#### Exercise instructions
Word for word, return the entries listed below.

:: Material for this exercise

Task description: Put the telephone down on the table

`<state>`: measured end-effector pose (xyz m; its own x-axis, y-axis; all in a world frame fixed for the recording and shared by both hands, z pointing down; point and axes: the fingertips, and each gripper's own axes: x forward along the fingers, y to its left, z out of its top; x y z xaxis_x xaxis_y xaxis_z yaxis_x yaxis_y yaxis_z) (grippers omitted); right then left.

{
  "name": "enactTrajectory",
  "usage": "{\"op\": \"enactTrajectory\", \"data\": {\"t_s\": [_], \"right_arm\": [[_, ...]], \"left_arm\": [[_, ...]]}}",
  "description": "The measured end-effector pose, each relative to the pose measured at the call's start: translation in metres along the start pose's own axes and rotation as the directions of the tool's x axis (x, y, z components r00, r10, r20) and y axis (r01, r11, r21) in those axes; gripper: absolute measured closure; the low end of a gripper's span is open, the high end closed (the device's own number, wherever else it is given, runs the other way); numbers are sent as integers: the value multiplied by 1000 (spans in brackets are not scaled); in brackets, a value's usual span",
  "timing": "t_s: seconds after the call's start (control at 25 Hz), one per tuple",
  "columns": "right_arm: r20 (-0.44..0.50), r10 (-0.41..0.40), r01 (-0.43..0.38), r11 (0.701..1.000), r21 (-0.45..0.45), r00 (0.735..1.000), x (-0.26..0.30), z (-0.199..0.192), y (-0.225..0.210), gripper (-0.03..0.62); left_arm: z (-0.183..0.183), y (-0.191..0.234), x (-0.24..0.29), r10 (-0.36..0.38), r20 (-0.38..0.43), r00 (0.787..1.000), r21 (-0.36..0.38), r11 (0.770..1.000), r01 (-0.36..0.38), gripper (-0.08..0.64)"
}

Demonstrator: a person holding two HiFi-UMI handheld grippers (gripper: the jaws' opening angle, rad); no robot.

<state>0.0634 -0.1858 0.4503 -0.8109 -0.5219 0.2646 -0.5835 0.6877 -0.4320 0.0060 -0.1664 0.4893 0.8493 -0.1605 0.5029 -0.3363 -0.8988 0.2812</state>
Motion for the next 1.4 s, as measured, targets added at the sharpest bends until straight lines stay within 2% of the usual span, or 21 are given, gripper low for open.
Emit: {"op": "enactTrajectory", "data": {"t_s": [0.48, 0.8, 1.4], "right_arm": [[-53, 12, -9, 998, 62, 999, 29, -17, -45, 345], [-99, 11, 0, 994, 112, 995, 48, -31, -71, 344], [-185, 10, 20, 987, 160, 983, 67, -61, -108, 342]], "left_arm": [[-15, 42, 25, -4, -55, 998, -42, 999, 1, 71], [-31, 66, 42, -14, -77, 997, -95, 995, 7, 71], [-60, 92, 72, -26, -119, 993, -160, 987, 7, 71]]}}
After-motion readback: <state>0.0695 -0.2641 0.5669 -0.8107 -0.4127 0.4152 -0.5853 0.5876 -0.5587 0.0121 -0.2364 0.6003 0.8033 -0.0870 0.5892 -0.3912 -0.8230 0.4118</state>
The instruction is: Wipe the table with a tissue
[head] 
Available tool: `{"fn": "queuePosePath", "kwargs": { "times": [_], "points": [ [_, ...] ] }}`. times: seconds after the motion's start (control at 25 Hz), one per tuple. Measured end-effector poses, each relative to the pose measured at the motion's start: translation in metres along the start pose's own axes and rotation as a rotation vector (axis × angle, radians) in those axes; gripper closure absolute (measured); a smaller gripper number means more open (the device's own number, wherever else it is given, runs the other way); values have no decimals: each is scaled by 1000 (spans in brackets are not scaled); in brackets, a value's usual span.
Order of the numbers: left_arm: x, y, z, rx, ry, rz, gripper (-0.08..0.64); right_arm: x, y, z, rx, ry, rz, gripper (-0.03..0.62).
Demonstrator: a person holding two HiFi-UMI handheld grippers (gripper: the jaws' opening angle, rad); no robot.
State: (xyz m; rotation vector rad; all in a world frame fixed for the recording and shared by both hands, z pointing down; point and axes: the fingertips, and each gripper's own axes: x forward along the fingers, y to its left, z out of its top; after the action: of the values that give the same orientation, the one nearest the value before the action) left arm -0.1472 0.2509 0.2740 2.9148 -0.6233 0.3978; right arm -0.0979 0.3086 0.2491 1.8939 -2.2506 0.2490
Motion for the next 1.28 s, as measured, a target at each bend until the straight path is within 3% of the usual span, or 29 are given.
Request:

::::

#### Output
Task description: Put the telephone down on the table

`<state>`: measured end-effector pose (xyz m; its own x-axis, y-axis; all in a world frame fixed for the recording and shared by both hands, z pointing down; point and axes: the fingertips, and each gripper's own axes: x forward along the fingers, y to its left, z out of its top; x y z xaxis_x xaxis_y xaxis_z yaxis_x yaxis_y yaxis_z) (grippers omitted); right then left.

{
  "name": "enactTrajectory",
  "usage": "{\"op\": \"enactTrajectory\", \"data\": {\"t_s\": [_], \"right_arm\": [[_, ...]], \"left_arm\": [[_, ...]]}}",
  "description": "The measured end-effector pose, each relative to the pose measured at the call's start: translation in metres along the start pose's own axes and rotation as the directions of the tool's x axis (x, y, z components r00, r10, r20) and y axis (r01, r11, r21) in those axes; gripper: absolute measured closure; the low end of a gripper's span is open, the high end closed (the device's own number, wherever else it is given, runs the other way); numbers are sent as integers: the value multiplied by 1000 (spans in brackets are not scaled); in brackets, a value's usual span",
  "timing": "t_s: seconds after the call's start (control at 25 Hz), one per tuple",
  "columns": "right_arm: r20 (-0.44..0.50), r10 (-0.41..0.40), r01 (-0.43..0.38), r11 (0.701..1.000), r21 (-0.45..0.45), r00 (0.735..1.000), x (-0.26..0.30), z (-0.199..0.192), y (-0.225..0.210), gripper (-0.03..0.62); left_arm: z (-0.183..0.183), y (-0.191..0.234), x (-0.24..0.29), r10 (-0.36..0.38), r20 (-0.38..0.43), r00 (0.787..1.000), r21 (-0.36..0.38), r11 (0.770..1.000), r01 (-0.36..0.38), gripper (-0.08..0.64)"
}

Demonstrator: a person holding two HiFi-UMI handheld grippers (gripper: the jaws' opening angle, rad); no robot.

<state>0.0634 -0.1858 0.4503 -0.8109 -0.5219 0.2646 -0.5835 0.6877 -0.4320 0.0060 -0.1664 0.4893 0.8493 -0.1605 0.5029 -0.3363 -0.8988 0.2812</state>
Motion for the next 1.4 s, as measured, targets added at the sharpest bends until straight lines stay within 2% of the usual span, or 21 are given, gripper low for open.
Emit: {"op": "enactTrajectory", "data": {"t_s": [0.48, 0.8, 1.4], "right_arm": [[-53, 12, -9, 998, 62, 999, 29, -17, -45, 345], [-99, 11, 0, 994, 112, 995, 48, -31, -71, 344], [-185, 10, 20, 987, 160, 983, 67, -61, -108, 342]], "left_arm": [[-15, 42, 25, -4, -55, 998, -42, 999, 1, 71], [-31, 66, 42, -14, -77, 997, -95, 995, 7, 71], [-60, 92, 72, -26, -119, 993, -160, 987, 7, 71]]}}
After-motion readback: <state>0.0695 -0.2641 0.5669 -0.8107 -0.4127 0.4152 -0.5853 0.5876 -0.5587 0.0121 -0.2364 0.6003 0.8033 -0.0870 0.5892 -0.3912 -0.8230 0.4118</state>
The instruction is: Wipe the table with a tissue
[head] 
Available tool: `{"fn": "queuePosePath", "kwargs": { "times": [_], "points": [ [_, ...] ] }}`. times: seconds after the motion's start (control at 25 Hz), one per tuple. Measured end-effector poses, each relative to the pose measured at the motion's start: translation in metres along the start pose's own axes and rotation as a rotation vector (axis × angle, radians) in those axes; gripper closure absolute (measured); a smaller gripper number means more open (the device's own number, wherever else it is given, runs the other way); values have no decimals: each is scaled by 1000 (spans in brackets are not scaled); in brackets, a value's usual span.
Order of the numbers: left_arm: x, y, z, rx, ry, rz, gripper (-0.08..0.64); right_arm: x, y, z, rx, ry, rz, gripper (-0.03..0.62).
Demonstrator: a person holding two HiFi-UMI handheld grippers (gripper: the jaws' opening angle, rad); no robot.
State: (xyz m; rotation vector rad; all in a world frame fixed for the recording and shared by both hands, z pointing down; point and axes: the fingertips, and each gripper's own axes: x forward along the fingers, y to its left, z out of its top; after the action: of the values that give the same orientation, the one nearest the value before the action) left arm -0.1472 0.2509 0.2740 2.9148 -0.6233 0.3978; right arm -0.0979 0.3086 0.2491 1.8939 -2.2506 0.2490
Motion for the next 1.28 s, as measured, a target at each bend until the straight path is within 3% of the usual span, or 29 are given.
Request:

With that, the answer is done.